One of the best ways to take care of yourself, says Paul, is to rely more on the Holy Spirit than on yourself. Think of it this way. The candles we have on the Communion Table are oil filled. The wick is placed in oil, and then lit. If the oil runs out, the wick burns. As long as there is oil, the wick doesn't burn, it's the oil being pulled up by the wick that is burning. The Holy Spirit is our oil, so to speak. As long as we are living in dependence on the power of the Holy Spirit, we don't burn out. The question we need to ask ourselves in taking care of ourselves is, "What's burning?"
IV
And the last aspect of our relationship with our self that we need to look at, says Paul, is our own sense of ego. "Don't be the great somebody," Paul wrote. In other words, don't be puffing yourself up all the time.

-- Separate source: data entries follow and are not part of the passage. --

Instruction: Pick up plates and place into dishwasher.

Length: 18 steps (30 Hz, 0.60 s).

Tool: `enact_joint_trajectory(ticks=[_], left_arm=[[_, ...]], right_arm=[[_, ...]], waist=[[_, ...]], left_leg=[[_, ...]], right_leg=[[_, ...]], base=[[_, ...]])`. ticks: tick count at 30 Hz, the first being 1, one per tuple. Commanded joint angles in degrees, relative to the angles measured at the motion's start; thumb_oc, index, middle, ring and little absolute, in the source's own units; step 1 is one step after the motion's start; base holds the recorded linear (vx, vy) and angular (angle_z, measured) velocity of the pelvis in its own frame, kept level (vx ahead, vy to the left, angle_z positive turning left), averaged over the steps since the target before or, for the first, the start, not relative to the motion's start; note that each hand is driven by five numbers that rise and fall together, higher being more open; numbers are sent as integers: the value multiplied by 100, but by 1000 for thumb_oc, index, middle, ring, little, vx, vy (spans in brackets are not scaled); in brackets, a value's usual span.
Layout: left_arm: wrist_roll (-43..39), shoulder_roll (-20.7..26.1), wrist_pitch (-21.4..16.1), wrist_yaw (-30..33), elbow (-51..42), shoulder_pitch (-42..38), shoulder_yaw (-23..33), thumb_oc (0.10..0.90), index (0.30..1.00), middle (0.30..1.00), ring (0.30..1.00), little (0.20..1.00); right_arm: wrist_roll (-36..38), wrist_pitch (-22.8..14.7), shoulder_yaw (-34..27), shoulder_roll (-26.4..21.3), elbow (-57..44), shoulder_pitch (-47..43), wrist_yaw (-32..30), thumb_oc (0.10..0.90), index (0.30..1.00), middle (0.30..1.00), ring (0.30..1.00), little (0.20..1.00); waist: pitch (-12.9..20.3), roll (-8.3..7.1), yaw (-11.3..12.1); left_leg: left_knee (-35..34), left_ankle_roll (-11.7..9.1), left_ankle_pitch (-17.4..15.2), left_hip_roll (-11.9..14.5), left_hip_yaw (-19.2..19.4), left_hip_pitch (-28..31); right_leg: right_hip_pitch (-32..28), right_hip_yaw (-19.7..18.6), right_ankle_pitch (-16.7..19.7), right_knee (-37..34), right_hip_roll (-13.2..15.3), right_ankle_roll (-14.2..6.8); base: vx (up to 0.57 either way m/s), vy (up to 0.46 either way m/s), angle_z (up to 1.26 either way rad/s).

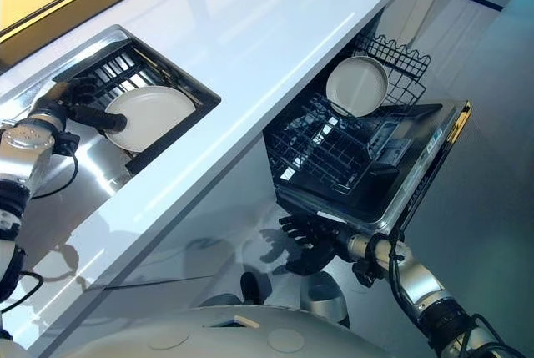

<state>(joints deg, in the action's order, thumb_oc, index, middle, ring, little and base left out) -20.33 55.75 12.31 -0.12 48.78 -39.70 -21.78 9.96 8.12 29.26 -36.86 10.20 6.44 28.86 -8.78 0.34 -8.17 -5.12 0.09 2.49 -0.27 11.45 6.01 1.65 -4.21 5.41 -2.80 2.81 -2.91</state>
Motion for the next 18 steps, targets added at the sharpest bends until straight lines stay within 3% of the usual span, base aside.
enact_joint_trajectory(ticks=[1,7,18], left_arm=[[-86,617,-409,179,135,-1690,-184,800,900,900,900,900],[-85,485,-129,100,347,-2281,-529,800,900,900,900,900],[-288,314,-218,-37,194,-2816,-856,800,900,900,900,900]], right_arm=[[-566,-497,242,-121,-105,-138,-279,800,900,900,900,900],[-884,-666,505,55,625,-171,-725,800,900,900,900,900],[-868,-908,478,304,854,-136,-1129,800,900,900,900,900]], waist=[[87,72,-284],[-35,9,-266],[-273,-64,-292]], left_leg=[[549,353,-478,-443,73,-269],[598,357,-542,-445,24,-340],[713,382,-604,-407,62,-506]], right_leg=[[273,65,-80,625,279,-537],[408,71,-20,608,286,-578],[611,16,81,651,261,-633]], base=[[36,8,-1],[-3,-5,2],[0,-5,2]])
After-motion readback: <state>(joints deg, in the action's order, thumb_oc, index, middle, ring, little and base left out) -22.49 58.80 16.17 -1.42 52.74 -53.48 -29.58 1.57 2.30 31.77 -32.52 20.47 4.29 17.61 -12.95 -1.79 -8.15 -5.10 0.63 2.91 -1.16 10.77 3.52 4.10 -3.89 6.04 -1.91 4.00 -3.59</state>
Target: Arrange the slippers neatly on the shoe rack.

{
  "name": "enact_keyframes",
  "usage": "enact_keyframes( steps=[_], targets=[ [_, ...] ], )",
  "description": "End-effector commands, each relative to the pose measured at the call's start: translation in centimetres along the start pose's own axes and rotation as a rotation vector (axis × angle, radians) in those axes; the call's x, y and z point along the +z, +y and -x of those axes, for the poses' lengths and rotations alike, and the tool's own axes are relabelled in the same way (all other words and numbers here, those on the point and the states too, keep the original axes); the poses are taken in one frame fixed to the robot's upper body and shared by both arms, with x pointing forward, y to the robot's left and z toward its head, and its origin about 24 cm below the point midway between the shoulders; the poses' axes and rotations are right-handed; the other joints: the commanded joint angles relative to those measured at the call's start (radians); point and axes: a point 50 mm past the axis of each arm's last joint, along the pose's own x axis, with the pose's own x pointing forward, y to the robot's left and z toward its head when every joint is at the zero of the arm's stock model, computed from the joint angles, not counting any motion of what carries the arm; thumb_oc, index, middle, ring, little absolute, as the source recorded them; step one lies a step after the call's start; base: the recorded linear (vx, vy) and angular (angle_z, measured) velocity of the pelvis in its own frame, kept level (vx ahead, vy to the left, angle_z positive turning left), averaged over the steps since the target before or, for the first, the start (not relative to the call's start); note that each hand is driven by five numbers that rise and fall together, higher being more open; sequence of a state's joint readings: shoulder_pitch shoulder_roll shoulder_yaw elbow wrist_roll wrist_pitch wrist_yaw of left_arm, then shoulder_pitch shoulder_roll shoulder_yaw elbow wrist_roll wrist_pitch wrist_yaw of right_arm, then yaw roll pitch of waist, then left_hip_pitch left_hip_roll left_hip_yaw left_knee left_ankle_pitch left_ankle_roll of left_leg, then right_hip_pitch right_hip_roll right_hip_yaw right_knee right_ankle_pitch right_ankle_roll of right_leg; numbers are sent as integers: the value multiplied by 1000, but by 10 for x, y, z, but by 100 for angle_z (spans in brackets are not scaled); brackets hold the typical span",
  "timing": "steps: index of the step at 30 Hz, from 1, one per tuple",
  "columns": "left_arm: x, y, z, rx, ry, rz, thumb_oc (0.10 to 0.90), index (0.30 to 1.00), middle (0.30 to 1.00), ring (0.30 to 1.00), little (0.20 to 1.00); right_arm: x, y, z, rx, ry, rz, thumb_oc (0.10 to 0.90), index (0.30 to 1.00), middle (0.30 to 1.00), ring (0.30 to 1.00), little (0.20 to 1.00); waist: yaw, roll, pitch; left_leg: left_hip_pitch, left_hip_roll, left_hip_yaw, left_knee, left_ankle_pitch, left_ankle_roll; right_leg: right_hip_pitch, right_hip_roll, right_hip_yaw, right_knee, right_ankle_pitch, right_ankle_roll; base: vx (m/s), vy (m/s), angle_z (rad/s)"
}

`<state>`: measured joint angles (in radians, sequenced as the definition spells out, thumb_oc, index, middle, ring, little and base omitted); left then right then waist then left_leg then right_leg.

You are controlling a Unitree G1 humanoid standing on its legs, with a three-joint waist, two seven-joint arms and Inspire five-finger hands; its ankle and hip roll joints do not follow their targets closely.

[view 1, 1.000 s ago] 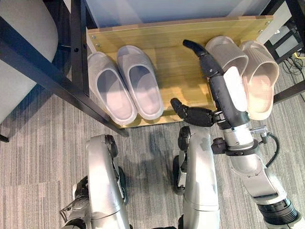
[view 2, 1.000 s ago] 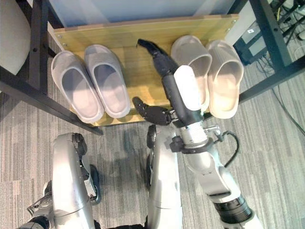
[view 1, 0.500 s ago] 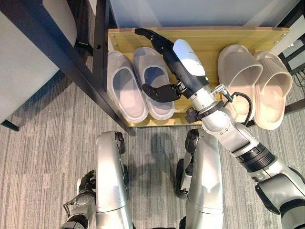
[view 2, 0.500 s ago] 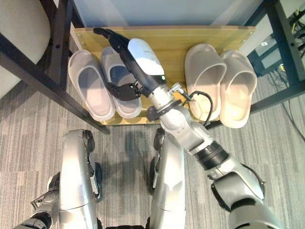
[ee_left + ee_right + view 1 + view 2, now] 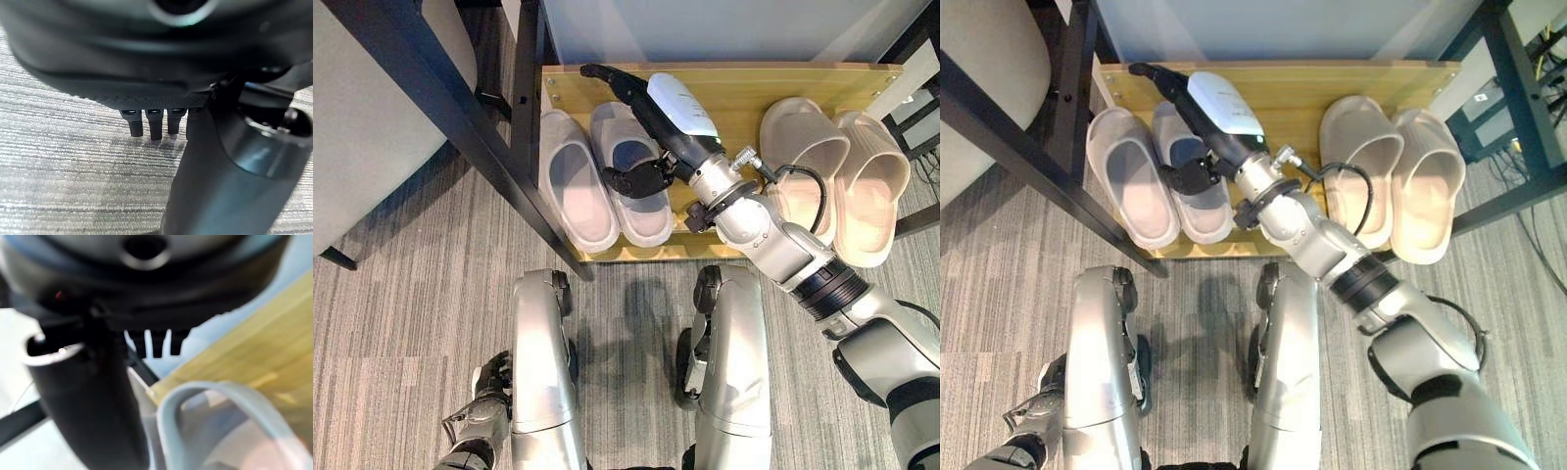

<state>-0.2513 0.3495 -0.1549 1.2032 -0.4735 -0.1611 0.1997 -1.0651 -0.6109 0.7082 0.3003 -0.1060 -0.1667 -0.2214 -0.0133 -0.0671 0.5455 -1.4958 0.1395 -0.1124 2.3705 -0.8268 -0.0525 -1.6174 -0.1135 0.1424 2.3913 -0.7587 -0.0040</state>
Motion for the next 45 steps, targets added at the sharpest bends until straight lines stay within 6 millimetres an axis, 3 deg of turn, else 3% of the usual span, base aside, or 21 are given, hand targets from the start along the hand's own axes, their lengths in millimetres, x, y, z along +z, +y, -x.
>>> enact_keyframes(
  steps=[1,17,27,28,29,30,31,32,33,39,45],
  targets=[
    [1,-17,2,-67,-30,-28,800,900,900,900,900,75,-61,-34,-211,-348,8,800,900,900,900,900,61,26,-27,-74,-47,-151,-59,65,98,57,8,142,59,1,-97,0,0,0],
    [0,-12,2,-60,-28,-45,800,900,900,900,900,86,-48,-60,-143,-341,-50,800,900,900,900,900,84,35,-27,-74,-55,-153,-59,71,94,56,5,144,64,3,-96,0,0,0],
    [-5,-9,2,-57,-13,-36,800,900,900,900,900,71,-32,-70,-86,-235,-135,800,900,900,900,900,96,46,-27,-74,-59,-151,-63,75,93,59,-1,144,63,7,-93,0,0,0],
    [-6,-9,3,-60,-8,-37,800,900,900,900,900,66,-29,-71,-76,-210,-139,596,594,594,594,594,99,48,-27,-74,-60,-151,-64,76,93,59,-1,144,62,8,-93,0,0,0],
    [-7,-9,3,-59,-6,-35,800,900,900,900,900,64,-28,-72,-74,-197,-152,555,533,533,533,533,100,49,-27,-74,-60,-151,-66,77,92,59,-1,145,61,9,-92,0,0,0],
    [-7,-9,3,-59,-6,-35,800,900,900,900,900,64,-28,-72,-74,-197,-152,547,521,521,521,521,100,49,-27,-74,-60,-151,-66,77,92,59,-1,145,61,9,-92,0,0,0],
    [-8,-8,3,-63,-6,-35,800,900,900,900,900,55,-23,-72,-56,-151,-171,485,427,427,427,427,104,52,-27,-74,-63,-149,-66,79,91,59,-1,146,63,9,-92,0,0,0],
    [-8,-8,3,-62,-4,-35,800,900,900,900,900,53,-21,-73,-49,-140,-167,458,387,387,387,387,105,53,-27,-74,-65,-150,-67,80,90,59,-1,147,63,9,-91,0,0,0],
    [-8,-8,3,-62,-4,-34,800,900,900,900,900,51,-20,-72,-42,-131,-163,403,305,305,305,305,105,54,-27,-74,-65,-150,-68,81,90,59,-1,147,62,10,-90,0,0,0],
    [-12,-4,3,-56,12,-30,800,900,900,900,900,38,-25,-70,-37,-83,-93,400,300,300,300,300,104,53,-28,-74,-66,-152,-72,83,86,61,1,153,60,12,-89,0,0,0],
    [-20,0,5,-47,40,-39,800,900,900,900,900,33,-42,-65,-74,-87,53,400,300,300,300,300,95,48,-28,-74,-63,-157,-72,82,86,59,5,152,58,14,-91,0,0,0]
  ],
)
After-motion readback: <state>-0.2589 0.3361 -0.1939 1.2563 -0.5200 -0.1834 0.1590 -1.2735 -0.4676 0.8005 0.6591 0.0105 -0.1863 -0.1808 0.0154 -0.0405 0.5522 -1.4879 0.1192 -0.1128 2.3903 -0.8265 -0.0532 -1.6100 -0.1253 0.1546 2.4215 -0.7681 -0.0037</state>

Idolatry has been a problem almost as long as there have been people. In Moses' day it was the golden calf. Other cultures have different beings as idols. In our society, it's said that money is our main idol. Or power. But I think something else, larger than money, larger than power has taken over the number one idol spot in our culture.

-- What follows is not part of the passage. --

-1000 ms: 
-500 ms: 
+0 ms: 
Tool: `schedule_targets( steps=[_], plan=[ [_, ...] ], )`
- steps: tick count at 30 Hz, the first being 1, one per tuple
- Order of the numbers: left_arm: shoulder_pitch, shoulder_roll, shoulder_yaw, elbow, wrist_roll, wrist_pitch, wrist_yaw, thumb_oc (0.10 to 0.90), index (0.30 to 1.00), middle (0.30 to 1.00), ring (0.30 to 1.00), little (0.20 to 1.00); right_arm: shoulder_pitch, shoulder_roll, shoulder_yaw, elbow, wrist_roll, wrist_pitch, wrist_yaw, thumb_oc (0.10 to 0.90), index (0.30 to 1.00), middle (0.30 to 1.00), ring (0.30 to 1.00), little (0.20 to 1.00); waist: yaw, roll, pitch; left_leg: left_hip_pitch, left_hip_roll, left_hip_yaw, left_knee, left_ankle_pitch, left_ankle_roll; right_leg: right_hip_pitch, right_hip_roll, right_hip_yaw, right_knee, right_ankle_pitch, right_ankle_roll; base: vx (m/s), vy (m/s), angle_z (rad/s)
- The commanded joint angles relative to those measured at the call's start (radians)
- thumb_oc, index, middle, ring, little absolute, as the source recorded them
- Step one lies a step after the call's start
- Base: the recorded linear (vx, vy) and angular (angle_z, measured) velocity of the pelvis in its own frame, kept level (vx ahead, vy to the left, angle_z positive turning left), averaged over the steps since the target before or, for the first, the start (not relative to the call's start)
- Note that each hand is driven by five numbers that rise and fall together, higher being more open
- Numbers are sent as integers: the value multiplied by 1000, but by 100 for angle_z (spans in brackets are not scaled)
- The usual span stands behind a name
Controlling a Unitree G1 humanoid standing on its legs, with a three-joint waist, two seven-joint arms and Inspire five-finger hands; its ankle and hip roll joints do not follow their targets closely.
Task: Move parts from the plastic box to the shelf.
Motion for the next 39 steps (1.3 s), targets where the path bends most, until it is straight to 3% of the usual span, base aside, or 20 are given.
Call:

It's very similar to one of the idols from ancient Assyria: it's the idol of the self. Assur-Nasir-Pal was an evil Assyrian ruler whose writing described well this idol, and kind of idolatry:
And now at the command of the great gods, my sovereignty, my dominion, and my power are manifesting themselves; I am regal, I am lordly, I am exalted, I am valiant, I am lion-brave, and I am heroic.
There's nothing wrong with having a positive self image. Christ said that the second great commandment is, "Love your neighbor as yourself. So self love has to be part of a healthy humanity and spirituality. But excessive self love becomes narcissism, which is a rampant idolatry in our culture.
Narcissus, according to Greek mythology, was renowned for his beauty. He was exceptionally proud of his own beauty. Nemesis noticed this behavior and attracted Narcissus to a pool, where he saw his own reflection in the water and fell in love with it, not realizing it was merely his own reflection. Unable to leave the beauty of his reflection, Narcissus died. Thus we have narcissism, the love of self above all other things--which is idolatry.
Trying to be "the great somebody" as Paul wrote to the Roman Christians is the folly of the idolatry of narcissism. It leads to your own demise. The emphasis of Paul in these verses, in terms of your relationship with your self, is finding those things that lead to life, not to death. Things that really enhance your relationship with the self, through the Holy Spirit. But a narcissistic personality takes the Holy Spirit out of the feedback loop. The narcissist only has themselves in their feedback loop. That is, they are only getting their own opinion. Without the Holy Spirit in the feedback loop of the self, without the a Holy Spirit in control of the self, the end is near.
V
So, in your relationship with your self, through the Holy Spirit, you are going to run from evil and hold on to what is good; you're not going to be a quitter, you're going to be a prayer; you're going to keep yourself fueled in order to avoid burnout; and you aren't going to puff yourself up.